As I was pondering, I came to the realisation that Romans must generally have spoken Latin with mistakes as well. If I pay so much attention to Dutch and I am so careful in my daily speech yet still catch myself making mistakes occasionally, I am sure that the Romans were like that as well. This brought me to the following: If you wish to speak Latin, then do not be distracted by mistakes but just focus on expressing yourself fast and clearly. Simply do it, then continue and never stop. Errors are to be accepted. I am not saying that one should not care about errors. Just notice it and try to do better next time, but do not let it interfere with your performance. Make errors gratiously without correcting yourself if the error causes no misunderstanding.
I always notice mistakes and tell myself afterwards to pay more attention to it next time. When I say ‘het suiker’, other Dutch speakers know what I mean so I do not need to correct myself after committing the error. However, I will obviously make sure to say ‘de suiker’ next time because such a mistake could cause social embarrassment, and that is of course why we try to speak any language as best we can. Errors are to be learned from, but performance in the moment is the most important. One’s attention should not be distracted from that. It is all about focusing on what truly matters in life; when it is a critical or urgent situation, no one cares, for instance, whether ‘de suiker’ or ‘het suiker’ is said in Dutch. This is not the most important.
So I wish to emphasise that output should be the main focus of communication. Granmar is something you must respect, but it should not be something disabling or crippling you in interactive situations. Instead, you should get over yourself and accept that you may commit errors. All that matters is that you continue shamelessly. If you let feelings of shame or fear control your life, then there is no way you can express yourself in Dutch or Latin or any other language properly. Language-learning is a process of getting over your emotions and persuading yourself to focus on what truly matters for communication.

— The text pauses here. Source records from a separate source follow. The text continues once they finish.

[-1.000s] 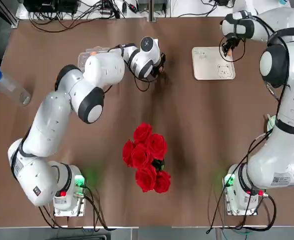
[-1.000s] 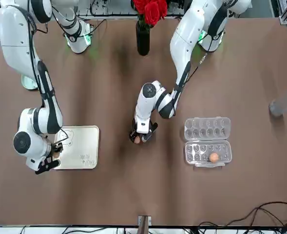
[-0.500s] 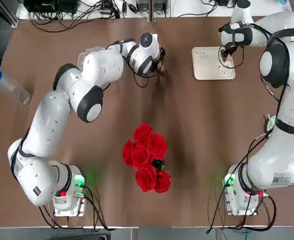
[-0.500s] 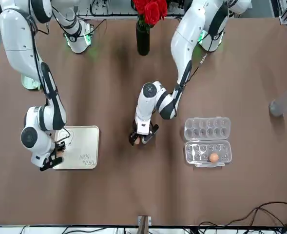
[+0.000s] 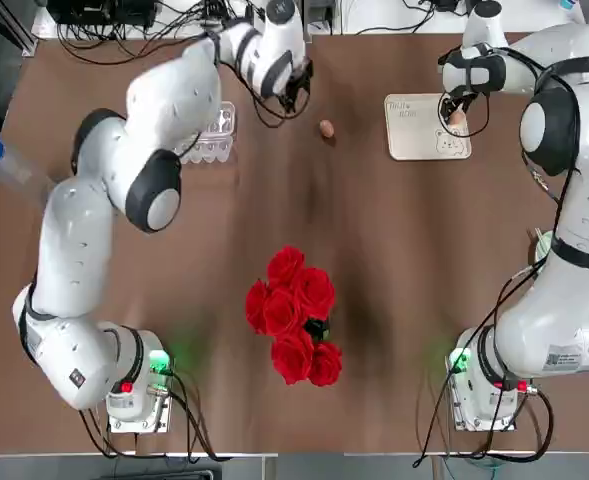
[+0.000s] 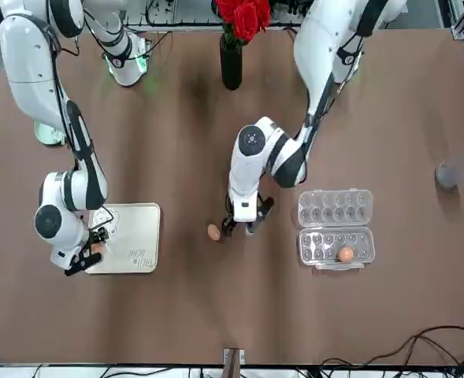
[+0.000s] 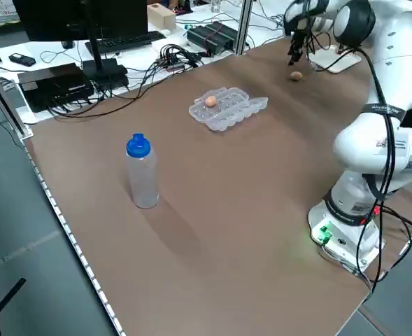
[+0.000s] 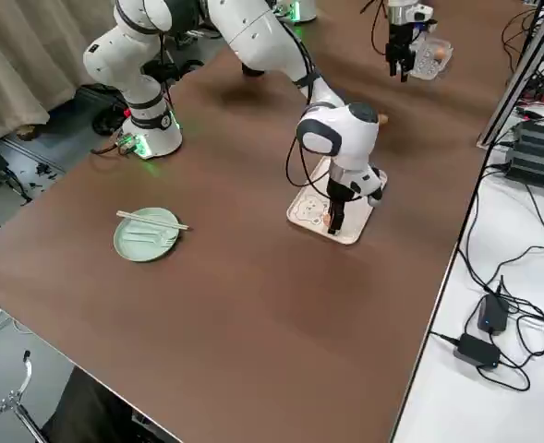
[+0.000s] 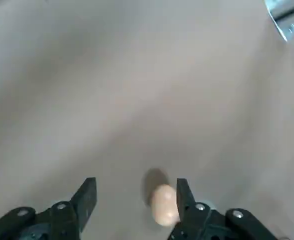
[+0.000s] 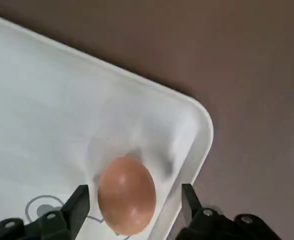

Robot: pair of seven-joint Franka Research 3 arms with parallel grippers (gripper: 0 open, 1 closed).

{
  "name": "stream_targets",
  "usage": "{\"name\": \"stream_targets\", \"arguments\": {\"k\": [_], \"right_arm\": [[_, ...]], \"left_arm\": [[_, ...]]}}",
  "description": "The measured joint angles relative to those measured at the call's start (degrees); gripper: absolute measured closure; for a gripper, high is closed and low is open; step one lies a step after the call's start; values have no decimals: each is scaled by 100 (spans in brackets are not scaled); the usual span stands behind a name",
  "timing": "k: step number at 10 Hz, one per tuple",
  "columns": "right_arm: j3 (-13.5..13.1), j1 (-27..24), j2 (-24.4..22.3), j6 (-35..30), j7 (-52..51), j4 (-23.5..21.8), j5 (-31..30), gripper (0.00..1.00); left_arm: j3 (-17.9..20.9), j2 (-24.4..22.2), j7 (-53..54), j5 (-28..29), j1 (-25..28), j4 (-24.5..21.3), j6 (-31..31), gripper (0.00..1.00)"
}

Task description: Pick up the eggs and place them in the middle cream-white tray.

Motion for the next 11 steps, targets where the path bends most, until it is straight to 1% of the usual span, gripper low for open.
{"name": "stream_targets", "arguments": {"k": [1,2,3,5,6,7,8,9,10,11], "right_arm": [[2,3,-1,0,1,4,-1,14],[10,14,-7,-44,2,12,-1,14],[20,43,-10,-196,4,47,-1,14],[38,130,-24,-545,18,211,-1,14],[41,156,-31,-598,23,243,-1,14],[47,183,-46,-680,24,279,-2,14],[51,251,-85,-805,29,411,-3,13],[57,340,-154,-1078,31,683,-4,9],[72,479,-226,-1638,95,1087,-2,5],[96,680,-296,-2219,404,1463,10,4]], "left_arm": [[18,-126,388,6,267,-7,-593,27],[21,-228,869,8,618,-67,-1093,27],[22,-341,1251,8,977,-235,-1293,27],[26,-577,1939,16,1631,-598,-1326,27],[30,-644,2417,30,1945,-724,-1327,27],[29,-659,2841,72,2241,-801,-1327,27],[25,-669,3167,178,2492,-911,-1331,27],[21,-676,3300,248,2670,-1113,-1280,27],[20,-675,3305,274,2784,-1328,-1128,26],[16,-676,3305,284,2905,-1455,-972,26]]}}
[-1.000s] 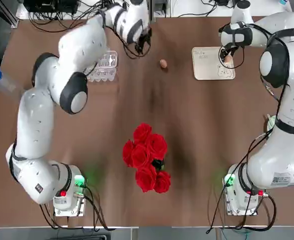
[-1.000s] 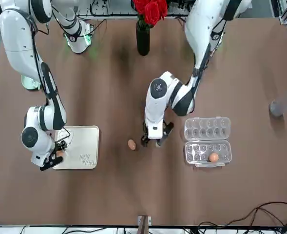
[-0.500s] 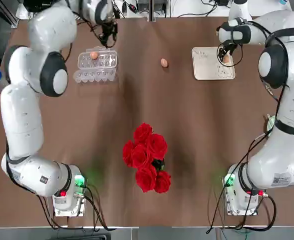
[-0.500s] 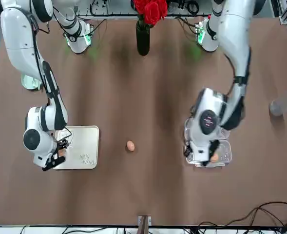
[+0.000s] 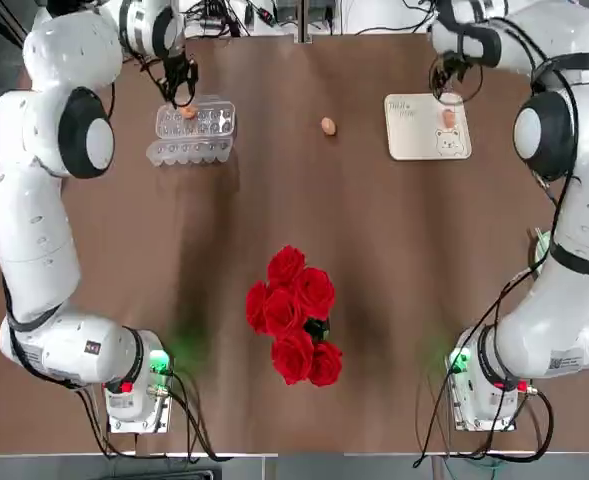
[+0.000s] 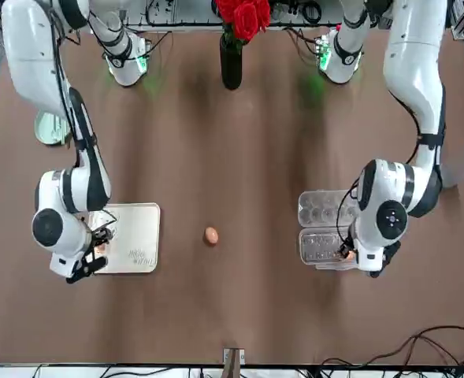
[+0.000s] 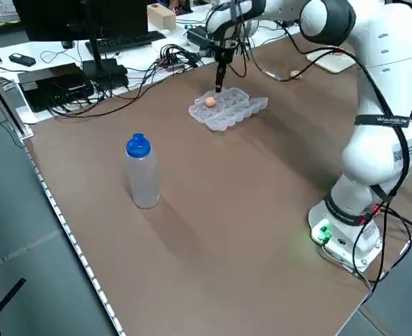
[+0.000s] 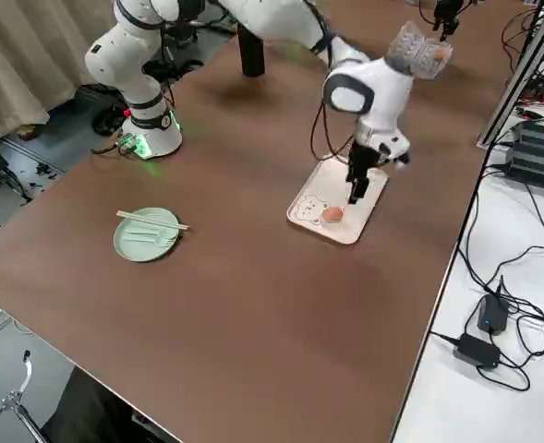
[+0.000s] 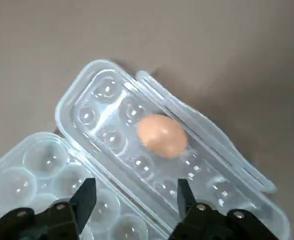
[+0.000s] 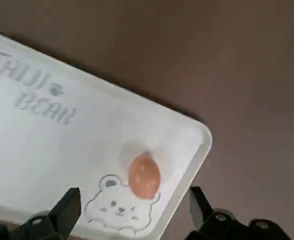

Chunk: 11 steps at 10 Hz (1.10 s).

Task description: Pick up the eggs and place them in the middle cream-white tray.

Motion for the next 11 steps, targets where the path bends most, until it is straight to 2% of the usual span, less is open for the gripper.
{"name": "stream_targets", "arguments": {"k": [1,2,4,5,8,11], "right_arm": [[36,263,-36,-315,547,244,9,4],[62,612,-32,-370,1215,305,19,3],[74,1358,66,-165,2358,299,73,4],[73,1614,107,5,2611,298,164,5],[72,2189,223,835,2706,284,671,6],[70,2444,608,2037,2709,261,975,6]], "left_arm": [[-4,2,0,0,93,-49,166,26],[-7,10,-2,0,118,-86,371,26],[-22,47,-15,0,114,-135,610,26],[-23,91,-16,0,115,-155,691,26],[-21,322,-22,0,123,-174,971,26],[-5,392,-22,1,126,-178,1052,26]]}}
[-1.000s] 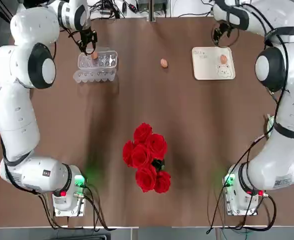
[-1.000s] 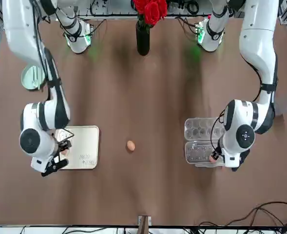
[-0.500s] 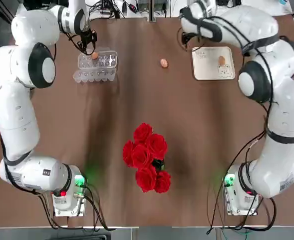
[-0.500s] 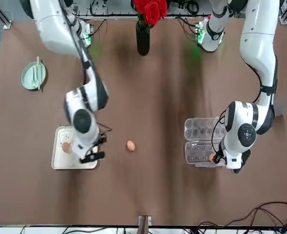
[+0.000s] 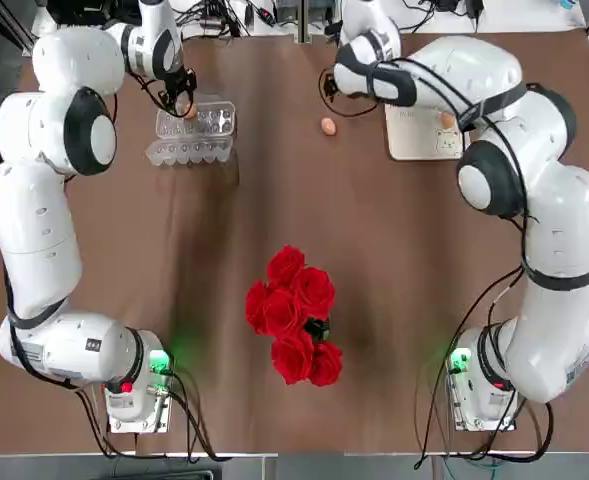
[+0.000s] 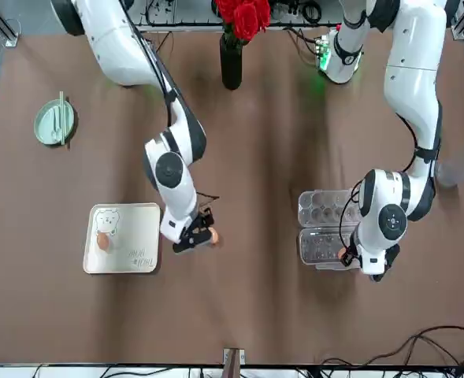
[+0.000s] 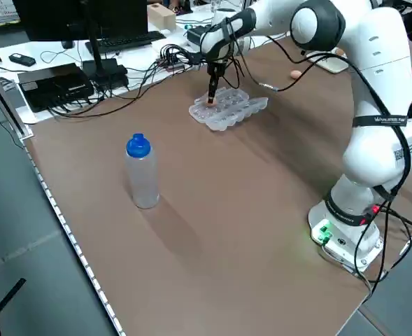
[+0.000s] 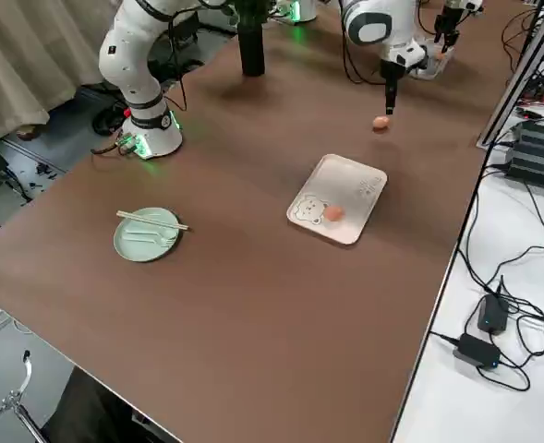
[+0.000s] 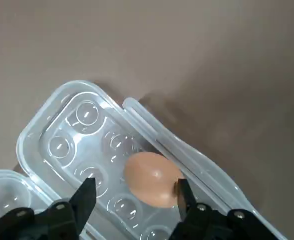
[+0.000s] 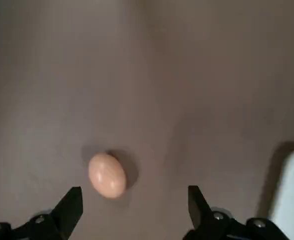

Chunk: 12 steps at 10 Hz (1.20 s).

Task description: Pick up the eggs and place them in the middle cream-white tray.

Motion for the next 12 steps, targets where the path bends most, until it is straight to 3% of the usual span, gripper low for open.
{"name": "stream_targets", "arguments": {"k": [3,8,10,11,12], "right_arm": [[-2,104,414,453,0,-2,2,7],[-2,207,587,702,0,-1,2,8],[-2,263,665,753,0,-1,2,9],[-2,275,689,802,0,0,2,11],[-2,283,712,853,0,0,1,11]], "left_arm": [[2,111,0,0,0,-12,43,26],[3,175,1,1,0,-13,86,28],[3,174,7,2,0,-10,97,38],[3,170,14,2,0,-3,103,52],[3,156,15,2,-1,10,103,52]]}}
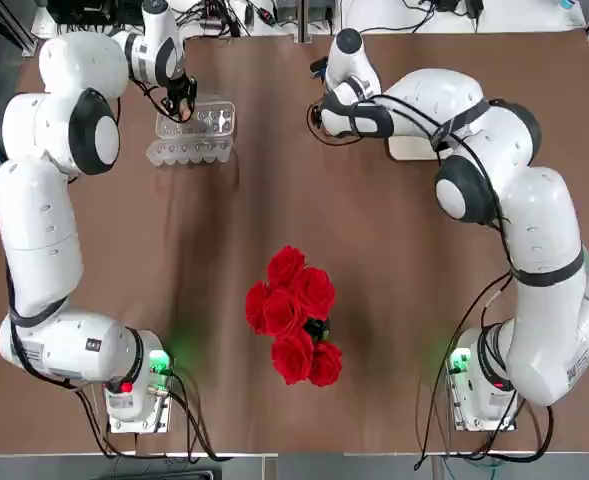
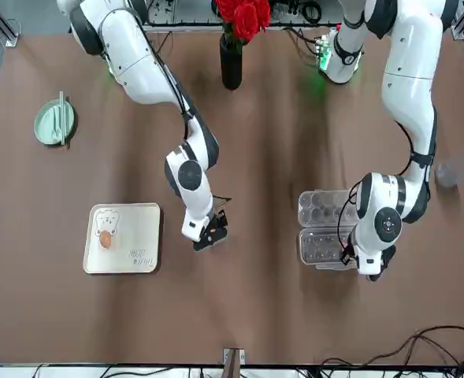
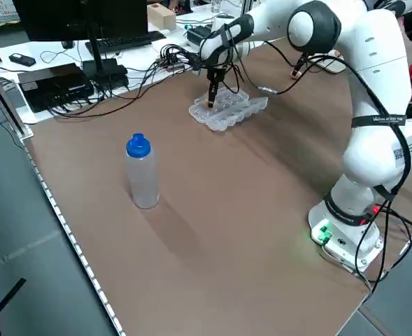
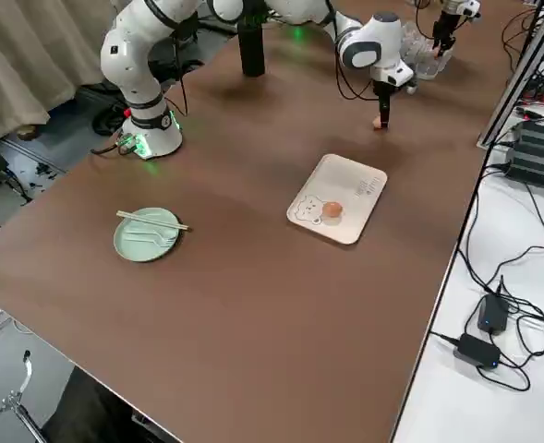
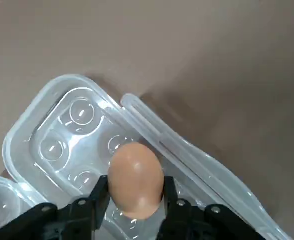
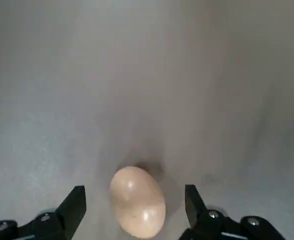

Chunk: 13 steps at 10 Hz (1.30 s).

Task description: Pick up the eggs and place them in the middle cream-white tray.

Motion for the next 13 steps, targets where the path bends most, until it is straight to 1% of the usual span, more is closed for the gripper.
{"name": "stream_targets", "arguments": {"k": [1,2,6,7,9,13], "right_arm": [[0,16,19,18,0,0,0,14],[0,29,28,20,0,0,-1,15],[-5,34,34,20,0,0,-1,38],[-5,37,36,20,0,0,-1,42],[-6,47,42,20,5,0,-1,47],[-18,68,45,19,78,0,-2,52]], "left_arm": [[-2,-45,0,0,-2,17,-55,52],[-2,-124,3,0,-3,41,-179,52],[-63,-653,84,1,-14,67,-696,52],[-108,-754,84,-29,-25,76,-793,52],[-177,-845,84,-122,-38,116,-902,52],[-246,-854,81,-141,-38,145,-977,52]]}}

If you wish to write and speak a lot in Latin, just do it. Practice makes perfect. I know it is a cliché, but it is definitely true. You may write a lot of Latin and cringe if you read back your old writings in a few years time, but production is the only way to achieve progress if you truly wish to learn. Errors are a fact of life and when you are trying to learn a language, you are going to make mistakes. Just like with how you learned to walk: You stood up, fell, stood up again, and fell again, but never gave up, because that was the only way to learn a vital skill. Mistakes are part of the learning process. One may even say mistakes are vital for the learning process because they offer momemts for reflection and improvement. Mistakes are small steps towards progress. Let me wrap up this article in an appropriate fashion with a Latin saying: Errāre hūmānum est. To err is human.